大井川通信

大井川あたりの事ども

廣松渉の生家跡再訪

10年ほど前に、廣松渉の小学校時代について聞き取りをした。上司が廣松と同郷で、たまたま上司の母親が小学校の同級生だったのだ。その時のエピソードは「哲学者廣松渉の少年時代」というタイトルで、ブログに載せている。

昨年末に上司のお母様が83歳で亡くなられて、初盆のお参りに伺った。お供え物といっしょに、青年時代の廣松渉の顔写真を表紙に載せた文庫本(小林敏明の廣松論)をそっと仏前に供えた。

帰りがけ、10年前案内してもらった生家跡(厳密には少年期を暮らした家)を、一人で訪ねてみる。あらためて、クリーク(水路)の多さが目をひく。西鉄蒲池駅のホームも、クリークをまたいでいるのだ。

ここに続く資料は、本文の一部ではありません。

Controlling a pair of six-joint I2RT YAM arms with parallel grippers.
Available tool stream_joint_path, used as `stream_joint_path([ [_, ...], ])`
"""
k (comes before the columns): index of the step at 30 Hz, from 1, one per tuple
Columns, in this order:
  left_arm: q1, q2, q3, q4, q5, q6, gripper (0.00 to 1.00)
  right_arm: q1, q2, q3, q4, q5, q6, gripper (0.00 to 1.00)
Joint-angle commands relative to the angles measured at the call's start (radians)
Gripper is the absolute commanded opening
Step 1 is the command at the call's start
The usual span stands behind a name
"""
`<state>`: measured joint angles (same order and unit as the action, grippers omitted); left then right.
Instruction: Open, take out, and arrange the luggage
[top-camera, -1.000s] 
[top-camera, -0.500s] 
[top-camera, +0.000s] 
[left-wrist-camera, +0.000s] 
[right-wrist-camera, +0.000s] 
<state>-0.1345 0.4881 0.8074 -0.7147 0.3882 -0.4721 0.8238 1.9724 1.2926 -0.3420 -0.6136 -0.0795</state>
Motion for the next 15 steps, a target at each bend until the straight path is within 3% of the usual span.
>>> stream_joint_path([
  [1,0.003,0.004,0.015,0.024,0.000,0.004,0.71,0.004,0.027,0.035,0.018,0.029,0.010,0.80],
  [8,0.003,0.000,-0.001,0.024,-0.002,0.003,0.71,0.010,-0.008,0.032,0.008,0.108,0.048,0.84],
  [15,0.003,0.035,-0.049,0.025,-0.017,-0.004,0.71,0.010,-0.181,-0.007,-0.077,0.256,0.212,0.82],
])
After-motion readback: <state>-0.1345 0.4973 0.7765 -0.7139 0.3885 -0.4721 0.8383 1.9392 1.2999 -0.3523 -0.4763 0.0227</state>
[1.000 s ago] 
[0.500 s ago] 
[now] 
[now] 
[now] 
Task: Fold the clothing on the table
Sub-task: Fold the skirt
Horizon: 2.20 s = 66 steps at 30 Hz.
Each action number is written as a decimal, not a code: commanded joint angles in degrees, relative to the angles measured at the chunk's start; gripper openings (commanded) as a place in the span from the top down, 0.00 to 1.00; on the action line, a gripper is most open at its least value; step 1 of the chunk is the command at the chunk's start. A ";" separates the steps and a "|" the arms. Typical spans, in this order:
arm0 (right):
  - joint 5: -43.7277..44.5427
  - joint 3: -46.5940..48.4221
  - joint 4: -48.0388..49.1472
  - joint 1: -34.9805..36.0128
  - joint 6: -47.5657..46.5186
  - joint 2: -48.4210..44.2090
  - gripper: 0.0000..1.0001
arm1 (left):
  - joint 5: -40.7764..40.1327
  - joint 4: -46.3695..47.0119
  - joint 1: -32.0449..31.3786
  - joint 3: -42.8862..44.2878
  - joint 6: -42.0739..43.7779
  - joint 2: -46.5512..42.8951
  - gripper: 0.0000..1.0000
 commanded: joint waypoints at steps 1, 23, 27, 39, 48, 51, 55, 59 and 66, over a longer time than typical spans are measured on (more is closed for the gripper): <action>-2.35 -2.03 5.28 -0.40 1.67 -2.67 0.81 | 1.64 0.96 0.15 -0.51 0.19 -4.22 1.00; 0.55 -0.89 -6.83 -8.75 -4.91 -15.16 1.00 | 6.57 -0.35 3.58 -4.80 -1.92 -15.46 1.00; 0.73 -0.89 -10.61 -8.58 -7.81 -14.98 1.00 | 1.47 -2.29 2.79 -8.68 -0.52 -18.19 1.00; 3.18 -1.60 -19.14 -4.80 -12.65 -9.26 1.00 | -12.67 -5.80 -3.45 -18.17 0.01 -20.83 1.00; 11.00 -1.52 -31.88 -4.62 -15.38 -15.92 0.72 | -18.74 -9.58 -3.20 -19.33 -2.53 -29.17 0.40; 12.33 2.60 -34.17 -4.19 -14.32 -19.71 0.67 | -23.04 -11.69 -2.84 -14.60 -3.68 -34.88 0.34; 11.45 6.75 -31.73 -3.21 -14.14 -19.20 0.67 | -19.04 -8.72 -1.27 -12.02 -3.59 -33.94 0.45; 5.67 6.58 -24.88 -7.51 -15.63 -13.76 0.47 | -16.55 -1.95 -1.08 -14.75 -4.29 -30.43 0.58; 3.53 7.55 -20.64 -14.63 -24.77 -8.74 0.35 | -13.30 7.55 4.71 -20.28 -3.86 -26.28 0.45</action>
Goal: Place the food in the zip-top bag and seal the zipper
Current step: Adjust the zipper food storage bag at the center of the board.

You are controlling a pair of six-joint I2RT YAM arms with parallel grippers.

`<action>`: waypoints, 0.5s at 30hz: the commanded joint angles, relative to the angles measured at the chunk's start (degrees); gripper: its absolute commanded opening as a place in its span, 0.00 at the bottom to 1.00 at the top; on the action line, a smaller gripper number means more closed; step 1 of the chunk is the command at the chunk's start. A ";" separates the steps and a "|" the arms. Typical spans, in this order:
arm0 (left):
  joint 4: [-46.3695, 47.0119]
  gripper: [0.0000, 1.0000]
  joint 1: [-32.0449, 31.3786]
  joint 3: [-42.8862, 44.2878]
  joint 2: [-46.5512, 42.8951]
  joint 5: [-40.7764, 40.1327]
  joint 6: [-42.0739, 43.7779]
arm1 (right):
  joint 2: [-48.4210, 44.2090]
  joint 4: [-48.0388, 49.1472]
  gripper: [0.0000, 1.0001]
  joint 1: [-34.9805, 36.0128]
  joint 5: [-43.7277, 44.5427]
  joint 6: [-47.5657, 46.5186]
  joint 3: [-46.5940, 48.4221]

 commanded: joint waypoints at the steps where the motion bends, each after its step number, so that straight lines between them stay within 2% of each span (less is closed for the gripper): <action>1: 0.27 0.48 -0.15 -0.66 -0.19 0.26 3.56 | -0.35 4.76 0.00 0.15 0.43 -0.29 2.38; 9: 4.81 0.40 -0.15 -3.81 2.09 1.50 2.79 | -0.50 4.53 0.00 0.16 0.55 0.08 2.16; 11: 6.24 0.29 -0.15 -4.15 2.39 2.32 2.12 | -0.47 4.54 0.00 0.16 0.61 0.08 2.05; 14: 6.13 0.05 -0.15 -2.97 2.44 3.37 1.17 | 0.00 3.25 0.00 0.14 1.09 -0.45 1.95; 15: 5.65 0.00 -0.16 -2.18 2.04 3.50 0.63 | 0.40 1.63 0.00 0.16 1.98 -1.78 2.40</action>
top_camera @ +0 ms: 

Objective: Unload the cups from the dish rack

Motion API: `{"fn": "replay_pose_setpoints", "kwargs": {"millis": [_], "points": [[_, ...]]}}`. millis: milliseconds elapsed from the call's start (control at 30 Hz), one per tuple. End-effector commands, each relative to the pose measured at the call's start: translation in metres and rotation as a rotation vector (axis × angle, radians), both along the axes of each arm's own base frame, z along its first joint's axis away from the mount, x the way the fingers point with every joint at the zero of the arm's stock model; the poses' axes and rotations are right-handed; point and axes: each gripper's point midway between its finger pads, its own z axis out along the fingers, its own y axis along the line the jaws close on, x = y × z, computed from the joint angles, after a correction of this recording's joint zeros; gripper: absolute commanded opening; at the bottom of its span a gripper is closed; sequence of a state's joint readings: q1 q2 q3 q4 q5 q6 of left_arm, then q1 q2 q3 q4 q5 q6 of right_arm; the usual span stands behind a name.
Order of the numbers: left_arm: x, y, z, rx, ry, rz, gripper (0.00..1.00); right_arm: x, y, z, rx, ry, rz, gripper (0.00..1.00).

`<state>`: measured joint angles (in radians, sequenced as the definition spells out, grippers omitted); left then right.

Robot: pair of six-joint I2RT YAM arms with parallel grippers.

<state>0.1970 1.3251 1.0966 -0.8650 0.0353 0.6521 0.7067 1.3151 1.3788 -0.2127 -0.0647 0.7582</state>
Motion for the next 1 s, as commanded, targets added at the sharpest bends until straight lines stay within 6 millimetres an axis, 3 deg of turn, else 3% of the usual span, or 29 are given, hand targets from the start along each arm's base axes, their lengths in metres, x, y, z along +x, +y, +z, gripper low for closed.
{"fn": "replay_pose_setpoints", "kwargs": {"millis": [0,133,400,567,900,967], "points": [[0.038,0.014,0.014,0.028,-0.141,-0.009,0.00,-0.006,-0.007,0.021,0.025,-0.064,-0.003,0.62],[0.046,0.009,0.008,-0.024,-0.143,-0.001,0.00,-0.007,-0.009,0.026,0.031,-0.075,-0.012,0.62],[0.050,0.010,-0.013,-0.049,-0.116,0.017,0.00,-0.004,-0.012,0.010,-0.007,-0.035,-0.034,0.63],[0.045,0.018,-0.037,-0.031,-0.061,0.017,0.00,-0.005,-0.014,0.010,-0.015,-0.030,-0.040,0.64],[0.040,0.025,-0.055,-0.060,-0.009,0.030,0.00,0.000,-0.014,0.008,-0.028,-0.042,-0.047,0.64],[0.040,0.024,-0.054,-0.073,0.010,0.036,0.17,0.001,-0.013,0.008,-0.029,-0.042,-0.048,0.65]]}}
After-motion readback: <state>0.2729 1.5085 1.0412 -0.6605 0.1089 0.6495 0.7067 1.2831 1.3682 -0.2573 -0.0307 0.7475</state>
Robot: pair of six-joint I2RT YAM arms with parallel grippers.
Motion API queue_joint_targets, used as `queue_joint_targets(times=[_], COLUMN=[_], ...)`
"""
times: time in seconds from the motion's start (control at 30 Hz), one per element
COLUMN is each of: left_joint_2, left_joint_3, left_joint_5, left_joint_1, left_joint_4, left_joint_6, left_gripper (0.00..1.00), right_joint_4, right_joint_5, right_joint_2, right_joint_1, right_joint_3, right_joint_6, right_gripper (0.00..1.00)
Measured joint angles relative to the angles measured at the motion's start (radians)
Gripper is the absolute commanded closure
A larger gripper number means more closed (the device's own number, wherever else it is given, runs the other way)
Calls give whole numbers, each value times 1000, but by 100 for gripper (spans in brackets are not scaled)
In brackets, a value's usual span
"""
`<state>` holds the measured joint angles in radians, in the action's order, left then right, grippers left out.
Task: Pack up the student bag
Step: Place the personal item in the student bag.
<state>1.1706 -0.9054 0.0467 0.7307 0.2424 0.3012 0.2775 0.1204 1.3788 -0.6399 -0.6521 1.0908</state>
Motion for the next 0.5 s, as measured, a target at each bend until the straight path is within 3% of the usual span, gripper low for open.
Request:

そのクリークもきれいに整備をされ、明るい水郷地帯には、新しい住宅も立ち並んでいる。その中で蒲生(かもう)町の廣松の生家跡付近だけは、こんもりと薄暗い路地のまま取り残されていることに気づく。廣松姓の馬喰(ばくろう)を業とする家が集まっており、古い馬小屋や空き地につながれた馬の姿が目立つ。

前回教えてもらった生家跡は、もう記憶があいまいになっている。思い切って、クリークに面した古い家の網戸越しに声をかけてみる。老夫婦が顔を出して、水たまりのような水路の向こうの藪を指さして、そこに家があったと教えてくれた。地元出身の名士のことは、ばくぜんとながら意識しているようだった。

13日は盆の入り。廣松渉の魂も、近くに戻っているかもしれない。帰り、10年前と同じく廣松宝来堂のお饅頭を買う。40度近い炎天下に汗を流しながら、少年廣松が歩いた道を蒲池駅まで歩く。